Data entries
++++++++++++++++++++
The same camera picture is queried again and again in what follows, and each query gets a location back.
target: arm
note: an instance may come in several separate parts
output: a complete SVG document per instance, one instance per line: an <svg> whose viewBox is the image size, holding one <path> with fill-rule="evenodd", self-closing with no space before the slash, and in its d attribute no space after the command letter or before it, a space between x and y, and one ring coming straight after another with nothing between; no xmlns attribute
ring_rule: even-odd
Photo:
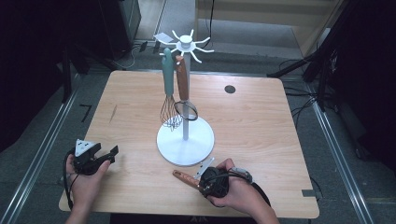
<svg viewBox="0 0 396 224"><path fill-rule="evenodd" d="M218 165L218 169L229 170L235 167L233 160L227 159ZM250 215L257 223L279 223L276 213L248 182L238 177L230 177L230 188L224 198L208 196L215 206L229 206L239 212Z"/></svg>
<svg viewBox="0 0 396 224"><path fill-rule="evenodd" d="M102 178L110 166L110 161L103 162L94 175L77 175L72 165L73 159L74 156L70 155L66 164L66 172L71 174L72 183L74 181L72 186L74 205L66 224L82 224L88 220L93 202L99 193Z"/></svg>

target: floor
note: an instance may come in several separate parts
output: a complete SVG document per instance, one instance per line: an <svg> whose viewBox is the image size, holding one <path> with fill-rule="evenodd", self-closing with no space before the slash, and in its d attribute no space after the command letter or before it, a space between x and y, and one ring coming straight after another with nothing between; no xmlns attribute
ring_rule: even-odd
<svg viewBox="0 0 396 224"><path fill-rule="evenodd" d="M173 37L172 30L178 35L189 34L193 15L175 12L193 8L194 1L142 0L139 3L143 22L135 43L148 41L149 50L134 50L117 63L130 65L127 70L159 69L153 63L158 55L151 52L152 36L165 33ZM206 24L207 21L200 21L199 40L208 35ZM192 63L191 71L265 77L293 62L289 60L302 58L291 29L269 24L214 21L212 41L207 48L216 53L197 54L203 63ZM325 113L321 113L316 104L302 108L310 97L295 93L316 90L315 82L302 82L302 73L302 68L297 69L281 80L288 94L290 111L296 115L296 130L317 192L320 215L312 220L281 218L281 223L393 223L396 219L395 176L378 161L357 158L331 102ZM67 104L60 104L62 90L57 91L21 139L0 154L0 212L4 213L1 223L58 223L67 218L68 213L58 209L63 191L56 184L62 173L59 164L69 149L67 146L73 146L77 138L84 138L108 76L107 69L92 63L88 75L75 77L75 94ZM81 105L92 105L91 113ZM108 221L108 214L94 213L89 223Z"/></svg>

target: gray floor
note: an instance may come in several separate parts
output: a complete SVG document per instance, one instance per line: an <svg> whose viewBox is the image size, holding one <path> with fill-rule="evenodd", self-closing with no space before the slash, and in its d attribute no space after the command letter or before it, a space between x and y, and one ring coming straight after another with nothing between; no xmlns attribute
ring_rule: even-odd
<svg viewBox="0 0 396 224"><path fill-rule="evenodd" d="M175 7L190 7L190 1L168 0L166 10L163 14L163 22L159 27L160 32L171 35L170 30L175 29L177 33L190 33L190 23L180 24L177 28L171 21L174 18ZM201 22L203 28L200 35L205 35L201 30L205 30L205 21ZM192 63L191 71L223 72L238 76L265 77L265 74L275 72L279 66L288 59L301 58L298 49L290 35L288 27L265 26L265 32L274 32L273 38L261 34L251 33L255 29L245 28L243 35L233 33L230 26L214 25L213 29L213 49L215 53L197 54L203 61L202 64ZM221 34L228 35L233 39L229 41L221 40ZM276 39L283 36L279 43ZM144 52L134 51L134 60L131 56L118 63L134 66L128 70L137 69L160 69L161 64L158 54L153 54L151 48ZM283 63L282 67L292 62ZM64 153L76 142L76 139L83 139L93 117L94 109L102 94L103 88L109 77L110 71L101 64L91 62L92 68L88 75L79 75L75 82L74 101L71 102L68 115L64 118L63 126L49 148L49 154L44 158L43 167L36 177L34 186L28 189L26 201L21 202L21 211L15 223L62 223L66 220L68 213L62 212L58 208L59 198L63 188L57 185L59 177L62 175L62 161ZM307 86L302 82L302 69L293 71L290 75L282 77L285 87L293 87L299 90L306 90ZM31 162L37 152L41 152L40 145L46 137L47 130L52 121L56 118L61 105L62 88L60 88L48 101L46 106L32 120L21 139L13 146L0 153L0 213L4 214L11 202L17 186L25 177ZM301 107L308 100L307 96L288 96L290 111ZM92 110L87 119L84 118L87 108L80 105L92 105ZM332 125L332 131L336 136L337 143L346 158L347 165L356 180L364 201L367 202L368 211L376 223L394 223L396 220L396 179L393 173L378 161L361 161L354 152L354 146L346 131L346 128L339 118L330 108L324 115ZM310 223L360 223L353 200L346 187L346 181L342 177L342 170L334 159L332 149L329 146L325 132L318 121L317 111L313 106L303 110L296 127L303 149L308 173L312 177L312 184L317 192L320 215L318 218L309 220ZM285 219L281 218L281 223L309 223L306 219ZM89 223L108 223L109 214L94 213L90 217Z"/></svg>
++++++++++++++++++++
### Activity
Omit every picture, then repeat the remaining data exactly as it appears above.

### Reply to the exercise
The same camera picture is queried again and again in what follows, and each query gets a location back.
target: arm
note: an instance may come in several separate parts
output: a complete SVG document per instance, one instance per line: an <svg> whose viewBox is the image size, holding one <path> with fill-rule="evenodd", self-closing with no space before the slash, and in its d attribute no space after the command letter or before it, a space between x and y, and one ring coming straight after another with nothing between; no xmlns attribute
ring_rule: even-odd
Photo:
<svg viewBox="0 0 396 224"><path fill-rule="evenodd" d="M218 165L218 169L229 170L235 167L233 160L227 159ZM250 215L257 223L279 223L276 213L248 182L238 177L230 177L230 188L224 198L208 196L215 206L229 206L239 212Z"/></svg>
<svg viewBox="0 0 396 224"><path fill-rule="evenodd" d="M102 178L110 166L110 161L103 162L94 175L77 175L72 165L73 159L74 156L70 155L66 164L66 172L71 174L72 183L74 181L72 186L74 205L66 224L82 224L88 220L93 202L99 193Z"/></svg>

target: floor
note: an instance may come in several separate parts
output: a complete SVG document per instance, one instance per line: an <svg> whose viewBox is the image size, holding one <path> with fill-rule="evenodd", self-closing with no space before the slash, and in its d attribute no space after the command letter or before it, a space between x and y, and one ring coming straight after another with nothing between; no xmlns attribute
ring_rule: even-odd
<svg viewBox="0 0 396 224"><path fill-rule="evenodd" d="M173 37L172 30L178 35L189 34L193 15L175 12L193 8L194 1L142 0L139 3L143 22L135 43L148 41L149 50L134 50L117 63L130 65L127 70L159 69L153 63L158 55L151 52L152 36L165 33ZM206 24L207 21L200 21L199 40L208 35ZM192 63L191 71L265 77L293 62L289 60L302 58L291 29L269 24L214 21L212 41L207 48L216 53L197 54L203 63ZM325 113L321 113L316 104L302 108L310 97L295 93L316 90L315 82L302 82L302 73L302 68L297 69L281 80L288 94L290 111L296 115L296 130L317 192L320 215L312 220L281 218L281 223L393 223L396 219L395 176L378 161L357 158L331 102ZM67 104L60 104L62 90L57 91L21 139L0 154L0 212L4 213L1 223L58 223L67 218L68 213L58 209L63 191L56 184L62 173L59 164L69 149L67 146L73 146L77 138L84 138L108 76L107 69L92 63L88 75L75 77L75 94ZM81 105L92 105L91 113ZM108 221L108 214L94 213L89 223Z"/></svg>

target: gray floor
note: an instance may come in several separate parts
output: a complete SVG document per instance, one instance per line: an <svg> whose viewBox is the image size, holding one <path> with fill-rule="evenodd", self-closing with no space before the slash, and in its d attribute no space after the command letter or before it, a space between x and y, and one ring coming straight after another with nothing between; no xmlns attribute
ring_rule: even-odd
<svg viewBox="0 0 396 224"><path fill-rule="evenodd" d="M175 7L190 7L190 1L168 0L166 10L163 14L163 22L159 27L160 32L171 35L170 30L175 29L177 33L190 33L190 23L180 24L177 28L171 21L174 18ZM201 22L203 28L200 35L205 35L201 30L205 30L205 21ZM192 63L191 71L223 72L238 76L265 77L265 74L275 72L279 66L288 59L301 58L298 49L290 35L288 27L265 26L265 32L274 32L273 38L261 34L251 33L255 29L245 28L243 35L233 33L230 26L214 25L213 29L213 49L215 53L197 54L203 61L202 64ZM221 34L228 35L233 39L229 41L221 40ZM276 39L283 36L279 43ZM144 52L134 51L134 60L131 56L118 63L134 66L128 70L137 69L160 69L161 64L158 54L153 54L151 48ZM283 63L282 67L292 62ZM64 153L76 142L76 139L83 139L93 117L94 109L102 94L103 88L109 77L110 71L101 64L91 62L92 68L88 75L79 75L75 82L74 101L71 102L68 115L64 118L63 126L49 148L49 154L44 158L43 167L36 177L34 186L28 189L26 201L21 202L21 211L15 223L62 223L66 220L68 213L62 212L58 208L59 198L63 188L57 185L59 177L62 175L62 161ZM307 86L302 82L302 69L293 71L290 75L282 77L285 87L293 87L299 90L306 90ZM31 162L37 152L41 152L40 145L46 137L47 130L52 121L56 118L61 105L62 88L60 88L48 101L46 106L32 120L21 139L13 146L0 153L0 213L4 214L11 202L17 186L25 177ZM301 107L308 100L307 96L288 96L290 111ZM92 110L87 119L84 118L87 108L80 105L92 105ZM332 125L332 131L336 136L337 143L346 158L347 165L356 180L364 201L367 202L368 211L376 223L394 223L396 220L396 179L393 173L378 161L361 161L354 152L354 146L346 131L346 128L339 118L330 108L324 115ZM310 223L360 223L353 200L346 187L346 181L342 177L342 170L334 159L332 149L329 146L325 132L318 121L317 111L313 106L303 110L296 127L303 149L308 173L312 177L312 184L317 192L320 215L318 218L309 220ZM285 219L281 218L281 223L309 223L306 219ZM89 223L108 223L109 214L94 213L90 217Z"/></svg>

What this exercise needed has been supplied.